SBI’s reported a surprise loss as treasury income fell and provisions rose on a yearly basis.



A State Bank of India Ltd. (SBI) building stands illuminated at night in Mumbai (Photographer: Dhiraj Singh/Bloomberg)
A State Bank of India Ltd. (SBI) building stands illuminated at night in Mumbai (Photographer: Dhiraj Singh/Bloomberg)

State Bank of India Ltd. reported a quarterly loss for the first time in at least 17 years as its treasury operations turned unprofitable and provisions for bad loans increased. The public lender reported an over Rs 23,000 crore divergence in bad loans from RBI’s assessment which weighed on the bottom line.

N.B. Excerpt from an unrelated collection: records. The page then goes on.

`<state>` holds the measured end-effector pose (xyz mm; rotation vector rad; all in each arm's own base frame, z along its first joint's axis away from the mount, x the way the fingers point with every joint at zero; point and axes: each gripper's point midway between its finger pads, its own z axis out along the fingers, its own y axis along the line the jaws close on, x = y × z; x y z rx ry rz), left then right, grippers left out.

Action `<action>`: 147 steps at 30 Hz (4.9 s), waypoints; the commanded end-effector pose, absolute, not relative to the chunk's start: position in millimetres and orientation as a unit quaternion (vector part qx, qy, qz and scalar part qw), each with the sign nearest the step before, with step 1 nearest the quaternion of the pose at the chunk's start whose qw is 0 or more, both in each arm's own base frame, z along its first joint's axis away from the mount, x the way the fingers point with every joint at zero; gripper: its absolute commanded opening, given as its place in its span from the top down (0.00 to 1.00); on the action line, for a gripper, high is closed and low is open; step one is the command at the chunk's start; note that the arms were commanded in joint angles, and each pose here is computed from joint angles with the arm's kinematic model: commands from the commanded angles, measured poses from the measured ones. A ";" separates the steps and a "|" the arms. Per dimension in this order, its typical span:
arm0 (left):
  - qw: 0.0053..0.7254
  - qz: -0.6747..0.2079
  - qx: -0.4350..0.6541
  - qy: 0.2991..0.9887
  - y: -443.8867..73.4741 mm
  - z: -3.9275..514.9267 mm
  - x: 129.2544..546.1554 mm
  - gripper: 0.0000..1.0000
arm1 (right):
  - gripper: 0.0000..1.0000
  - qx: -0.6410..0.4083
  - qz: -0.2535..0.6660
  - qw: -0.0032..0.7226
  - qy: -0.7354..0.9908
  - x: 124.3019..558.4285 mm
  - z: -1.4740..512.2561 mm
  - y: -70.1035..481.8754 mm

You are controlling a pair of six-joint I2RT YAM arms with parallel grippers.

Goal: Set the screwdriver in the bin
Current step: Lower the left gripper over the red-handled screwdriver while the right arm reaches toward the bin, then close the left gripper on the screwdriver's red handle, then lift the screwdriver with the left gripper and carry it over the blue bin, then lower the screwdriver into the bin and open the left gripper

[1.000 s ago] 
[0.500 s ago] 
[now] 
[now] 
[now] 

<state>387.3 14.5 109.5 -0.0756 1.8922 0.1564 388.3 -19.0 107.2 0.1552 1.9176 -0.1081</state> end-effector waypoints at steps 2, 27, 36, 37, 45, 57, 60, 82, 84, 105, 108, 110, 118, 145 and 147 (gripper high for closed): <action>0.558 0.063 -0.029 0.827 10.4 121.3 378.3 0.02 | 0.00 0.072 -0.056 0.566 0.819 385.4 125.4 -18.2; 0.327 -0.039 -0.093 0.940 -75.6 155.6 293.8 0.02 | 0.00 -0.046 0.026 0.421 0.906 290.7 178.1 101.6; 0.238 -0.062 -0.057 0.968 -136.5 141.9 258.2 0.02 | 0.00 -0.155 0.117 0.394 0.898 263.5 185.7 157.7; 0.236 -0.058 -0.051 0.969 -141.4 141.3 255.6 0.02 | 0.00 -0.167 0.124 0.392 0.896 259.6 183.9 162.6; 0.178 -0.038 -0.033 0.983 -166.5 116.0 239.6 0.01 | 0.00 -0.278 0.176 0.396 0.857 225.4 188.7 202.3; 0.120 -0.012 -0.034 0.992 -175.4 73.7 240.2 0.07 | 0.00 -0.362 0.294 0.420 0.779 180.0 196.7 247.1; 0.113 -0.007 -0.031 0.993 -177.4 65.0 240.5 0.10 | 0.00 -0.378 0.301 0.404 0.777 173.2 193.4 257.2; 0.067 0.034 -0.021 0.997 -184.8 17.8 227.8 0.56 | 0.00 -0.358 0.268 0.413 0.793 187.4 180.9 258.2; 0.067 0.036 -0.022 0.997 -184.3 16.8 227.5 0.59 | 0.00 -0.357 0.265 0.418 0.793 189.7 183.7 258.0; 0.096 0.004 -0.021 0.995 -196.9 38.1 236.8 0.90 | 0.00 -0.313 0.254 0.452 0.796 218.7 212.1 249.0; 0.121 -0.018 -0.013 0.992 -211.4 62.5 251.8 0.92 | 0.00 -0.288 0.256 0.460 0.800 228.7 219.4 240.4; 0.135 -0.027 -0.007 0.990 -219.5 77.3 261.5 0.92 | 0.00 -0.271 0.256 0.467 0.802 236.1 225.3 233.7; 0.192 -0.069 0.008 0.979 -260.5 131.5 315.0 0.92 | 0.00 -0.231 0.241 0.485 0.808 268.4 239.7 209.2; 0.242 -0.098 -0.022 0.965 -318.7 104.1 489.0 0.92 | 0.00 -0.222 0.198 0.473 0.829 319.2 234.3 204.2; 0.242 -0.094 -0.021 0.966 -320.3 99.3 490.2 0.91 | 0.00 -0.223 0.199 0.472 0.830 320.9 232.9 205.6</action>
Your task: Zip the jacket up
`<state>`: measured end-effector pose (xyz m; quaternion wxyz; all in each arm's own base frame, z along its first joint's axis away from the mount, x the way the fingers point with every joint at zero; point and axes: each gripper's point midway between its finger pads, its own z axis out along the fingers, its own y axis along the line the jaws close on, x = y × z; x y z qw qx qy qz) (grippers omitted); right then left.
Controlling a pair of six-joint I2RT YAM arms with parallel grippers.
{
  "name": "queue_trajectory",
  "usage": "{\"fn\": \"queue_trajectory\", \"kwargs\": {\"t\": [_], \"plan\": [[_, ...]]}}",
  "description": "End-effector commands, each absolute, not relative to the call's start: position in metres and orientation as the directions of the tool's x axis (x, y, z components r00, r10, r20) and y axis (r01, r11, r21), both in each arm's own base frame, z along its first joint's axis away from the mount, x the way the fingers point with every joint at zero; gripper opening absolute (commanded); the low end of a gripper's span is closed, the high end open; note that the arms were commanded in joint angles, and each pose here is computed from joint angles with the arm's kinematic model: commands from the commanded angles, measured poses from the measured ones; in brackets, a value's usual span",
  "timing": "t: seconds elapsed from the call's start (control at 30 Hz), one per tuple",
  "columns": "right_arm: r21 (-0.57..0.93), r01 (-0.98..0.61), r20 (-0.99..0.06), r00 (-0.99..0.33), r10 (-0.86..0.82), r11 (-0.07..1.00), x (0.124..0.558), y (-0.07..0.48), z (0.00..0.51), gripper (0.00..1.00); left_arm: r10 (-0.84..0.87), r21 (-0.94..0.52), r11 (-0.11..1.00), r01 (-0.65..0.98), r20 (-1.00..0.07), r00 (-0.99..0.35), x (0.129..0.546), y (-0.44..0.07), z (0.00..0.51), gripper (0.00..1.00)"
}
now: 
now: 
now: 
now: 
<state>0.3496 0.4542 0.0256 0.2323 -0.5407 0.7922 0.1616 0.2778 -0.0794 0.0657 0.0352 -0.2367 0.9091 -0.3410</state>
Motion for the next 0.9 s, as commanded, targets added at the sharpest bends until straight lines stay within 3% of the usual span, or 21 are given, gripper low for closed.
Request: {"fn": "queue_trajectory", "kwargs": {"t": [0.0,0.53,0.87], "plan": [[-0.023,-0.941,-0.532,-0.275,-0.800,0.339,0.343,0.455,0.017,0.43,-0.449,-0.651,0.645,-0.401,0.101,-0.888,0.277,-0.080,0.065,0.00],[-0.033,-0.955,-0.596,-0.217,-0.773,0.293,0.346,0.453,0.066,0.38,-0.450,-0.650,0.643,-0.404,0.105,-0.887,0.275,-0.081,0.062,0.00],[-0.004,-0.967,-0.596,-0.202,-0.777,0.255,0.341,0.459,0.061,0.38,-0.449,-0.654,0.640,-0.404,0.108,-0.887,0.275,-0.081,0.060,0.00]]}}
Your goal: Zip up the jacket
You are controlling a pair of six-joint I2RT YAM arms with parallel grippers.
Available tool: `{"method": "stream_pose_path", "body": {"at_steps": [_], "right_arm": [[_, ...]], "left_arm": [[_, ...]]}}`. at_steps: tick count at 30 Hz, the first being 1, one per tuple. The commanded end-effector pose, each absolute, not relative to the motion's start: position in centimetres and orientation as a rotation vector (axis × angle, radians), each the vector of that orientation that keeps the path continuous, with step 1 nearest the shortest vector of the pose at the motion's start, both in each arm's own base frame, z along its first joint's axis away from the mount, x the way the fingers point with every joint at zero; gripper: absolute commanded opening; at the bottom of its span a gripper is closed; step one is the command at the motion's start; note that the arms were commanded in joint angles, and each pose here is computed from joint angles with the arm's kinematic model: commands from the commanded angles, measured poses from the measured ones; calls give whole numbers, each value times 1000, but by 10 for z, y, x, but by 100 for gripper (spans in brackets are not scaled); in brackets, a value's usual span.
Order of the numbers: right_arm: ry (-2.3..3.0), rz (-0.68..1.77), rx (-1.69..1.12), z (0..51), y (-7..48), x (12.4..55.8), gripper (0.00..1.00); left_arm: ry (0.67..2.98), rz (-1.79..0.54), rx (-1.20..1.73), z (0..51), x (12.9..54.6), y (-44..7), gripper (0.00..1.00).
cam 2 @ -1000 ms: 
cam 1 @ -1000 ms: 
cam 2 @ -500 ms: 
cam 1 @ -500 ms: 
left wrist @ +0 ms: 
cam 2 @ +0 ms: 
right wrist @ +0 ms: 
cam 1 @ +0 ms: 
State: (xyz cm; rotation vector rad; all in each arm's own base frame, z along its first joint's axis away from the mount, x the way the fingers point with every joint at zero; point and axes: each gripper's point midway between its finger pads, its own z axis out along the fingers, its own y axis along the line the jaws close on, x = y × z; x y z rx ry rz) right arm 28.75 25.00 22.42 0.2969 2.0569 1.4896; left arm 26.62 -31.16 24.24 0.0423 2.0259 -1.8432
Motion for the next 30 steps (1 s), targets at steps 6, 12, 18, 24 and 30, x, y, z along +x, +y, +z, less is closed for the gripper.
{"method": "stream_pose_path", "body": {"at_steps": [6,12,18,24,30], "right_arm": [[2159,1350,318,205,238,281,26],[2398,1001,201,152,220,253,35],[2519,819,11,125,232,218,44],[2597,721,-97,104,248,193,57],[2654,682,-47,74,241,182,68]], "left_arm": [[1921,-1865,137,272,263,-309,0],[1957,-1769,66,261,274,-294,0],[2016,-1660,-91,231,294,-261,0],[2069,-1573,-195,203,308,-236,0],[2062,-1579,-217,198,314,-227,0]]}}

India's largest bank reported a loss of Rs 2,416.4 crore in October-December period against a profit of Rs 1,581.5 crore in the previous quarter, according to the company's exchange filing. That compares with the Bloomberg consensus estimate of a Rs 2,059 crore profit.

The loss comes at time when Indian lenders are trying to clean up mounting bad loans, aided by a new bankruptcy law, and credit growth just started to pick up from multi-year lows. “This has been a challenging year for the banking industry and SBI has been no exception,” SBI Chairman Rajnish Kumar said in a press conference to announce earnings.

The net loss has to be viewed with hardening of bond yields, treasury losses, provisions for payments of employees, Kumar said. There were also no major sale of investments this quarter, he added.

Key Highlights

  • Net interest income rose 0.5 percent to Rs 18,688 crore, largely in line with the estimated Rs 19,092 crore.
  • Asset quality worsened as the gross bad loan ratio went up to 10.35 percent of the total assets from 9.83 percent last quarter and net non-performing assers increased to 5.61 percent from 5.43 percent earlier.
  • SBI’s treasury operations were in a loss of Rs 3,255.7 crore compared with a profit of Rs 3,772 crore last quarter.
  • A provision of Rs 700 crore was made for employee pay revision.

Why SBI Went Into Losses

The Reserve Bank of India, in its risk assessment report for 2016-17, identified bad loans worth Rs 1.35 lakh crore on SBI's books as of March 2017. That was Rs 23,239 crore higher than what the bank had reported. Accordingly, such accounts were moved to the NPA category and an additional provisioning of Rs 5,720.6 crore was made for them.

The bulk of the divergence came from the power sector, followed by steel and telecom.

  • Power sector: Rs 10,000 crore
  • Telecom sector: Rs 2,600 crore
  • Iron and steel: Rs 4,400 crore

The accounts facing insolvency action at the National Company Law Tribunal made up for 60 percent of SBI’s provisioning. The bank’s total exposure to such accounts from the two lists by RBI stands at Rs 78,000 crore. Kumar said that he expects all accounts to be largely resolved by April this year.

Most of the accounts identified by the RBI in its risk assessment were already in the stressed asset list “in one way or another”, Kumar said. He noted that the bank's provision coverage ratio at 65.9 percent had also improved over September last year.

The bank’s strategy has been, more and more, to align the provisions with the expected losses. And the combination of these factors have resulted in the quarterly loss.
Rajnish Kumar, Chairman, SBI

Future Plans

Now the lender aims to contain its fresh slippages and credit costs within 2 percent in the coming year. It has set an internal credit growth target of 10.3 percent for fiscal 2019. It reported fresh slippages of Rs 25,836 crore for this quarter.

The small and medium enterprises, housing, auto and personal loan segments of the bank have performed “very well”, said Kumar. He added that it will continue to focus on the MSME segment, especially with the government’s and RBI’s steps to spur growth in that sector.

SBI will get Rs 8,800 crore as capital infusion from the government's recapitalisation plan, all of it will be used to spur growth, Kumar had earlier said. This will increase the government’s stake to 58 percent.

However, Kumar announced today that SBI plans to raise Rs 20,000 crore in the next fiscal without any participation from the government itself. This means the government’s stake will come down by 3-4 percentage points after the fund raising, he added.

He expects better margins for the bank in the next fiscal.